**WHAT TO WORK ON:** Without the pictures, copy all of the data exactly.

**INFORMATION SUPPLIED:**
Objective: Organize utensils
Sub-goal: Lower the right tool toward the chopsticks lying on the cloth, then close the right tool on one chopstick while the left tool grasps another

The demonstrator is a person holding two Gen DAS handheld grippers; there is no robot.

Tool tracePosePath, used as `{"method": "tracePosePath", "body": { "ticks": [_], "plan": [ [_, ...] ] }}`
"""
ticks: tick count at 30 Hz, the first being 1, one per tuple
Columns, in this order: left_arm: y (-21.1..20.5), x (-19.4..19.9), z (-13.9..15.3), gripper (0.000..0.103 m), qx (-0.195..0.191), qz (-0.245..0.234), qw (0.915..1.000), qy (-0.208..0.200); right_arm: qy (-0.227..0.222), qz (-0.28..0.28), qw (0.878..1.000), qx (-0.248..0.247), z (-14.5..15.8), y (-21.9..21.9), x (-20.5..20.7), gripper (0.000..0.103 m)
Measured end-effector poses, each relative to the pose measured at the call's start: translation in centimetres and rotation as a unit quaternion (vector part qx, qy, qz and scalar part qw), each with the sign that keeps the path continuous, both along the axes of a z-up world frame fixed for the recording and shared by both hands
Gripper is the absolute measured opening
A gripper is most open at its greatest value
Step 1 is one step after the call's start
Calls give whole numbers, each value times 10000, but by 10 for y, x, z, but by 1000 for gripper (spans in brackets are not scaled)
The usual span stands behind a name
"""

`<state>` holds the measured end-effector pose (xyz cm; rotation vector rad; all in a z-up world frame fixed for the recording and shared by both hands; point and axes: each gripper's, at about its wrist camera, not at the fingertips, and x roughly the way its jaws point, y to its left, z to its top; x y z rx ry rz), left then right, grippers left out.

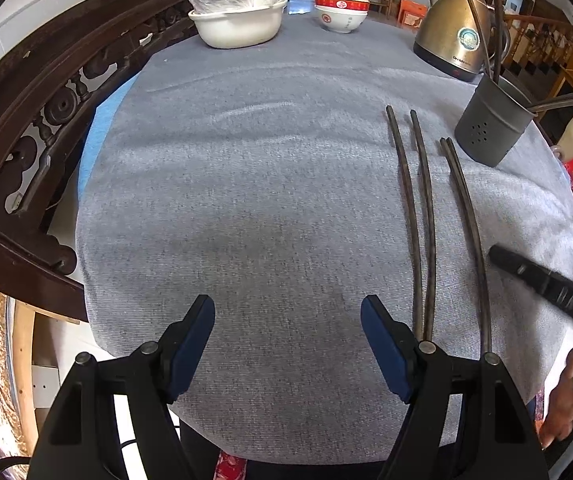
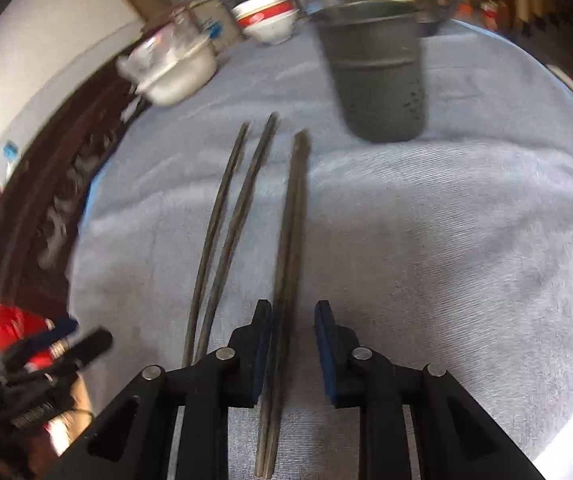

**WRITTEN RESPONSE:**
Objective: Organize utensils
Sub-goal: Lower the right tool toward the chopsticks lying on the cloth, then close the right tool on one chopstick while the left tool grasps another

The demonstrator is a person holding two Gen DAS handheld grippers; there is no robot.

Tool tracePosePath, used as `{"method": "tracePosePath", "body": { "ticks": [_], "plan": [ [_, ...] ] }}`
"""
ticks: tick count at 30 Hz, the first being 1, one per tuple
Columns, in this order: left_arm: y (-21.1..20.5), x (-19.4..19.9), z (-13.9..15.3), gripper (0.000..0.103 m), qx (-0.195..0.191), qz (-0.245..0.234), qw (0.915..1.000), qy (-0.208..0.200); right_arm: qy (-0.227..0.222), qz (-0.28..0.28), qw (0.878..1.000), qx (-0.248..0.247), z (-14.5..15.8), y (-21.9..21.9), x (-20.5..20.7), gripper (0.000..0.103 m)
Measured end-effector poses, each relative to the pose measured at the call's start: translation in centimetres and rotation as a unit quaternion (vector part qx, qy, qz and scalar part qw), each with the sign that keeps the path continuous, both along the axes of a z-up world frame fixed for the recording and shared by both hands
Gripper is the absolute measured opening
A gripper is most open at its greatest value
Step 1 is one step after the call's start
Calls give whole numbers, each value times 10000, but by 10 for y, x, z, but by 1000 for gripper (spans in brackets are not scaled)
The usual span stands behind a name
"""

`<state>` holds the measured end-effector pose (xyz cm; rotation vector rad; all in a z-up world frame fixed for the recording and shared by both hands; point and axes: each gripper's, at about its wrist camera, not at the fingertips, and x roughly the way its jaws point, y to its left, z to its top; x y z rx ry rz), left then right, grippers left out.

That concludes the answer to the exercise.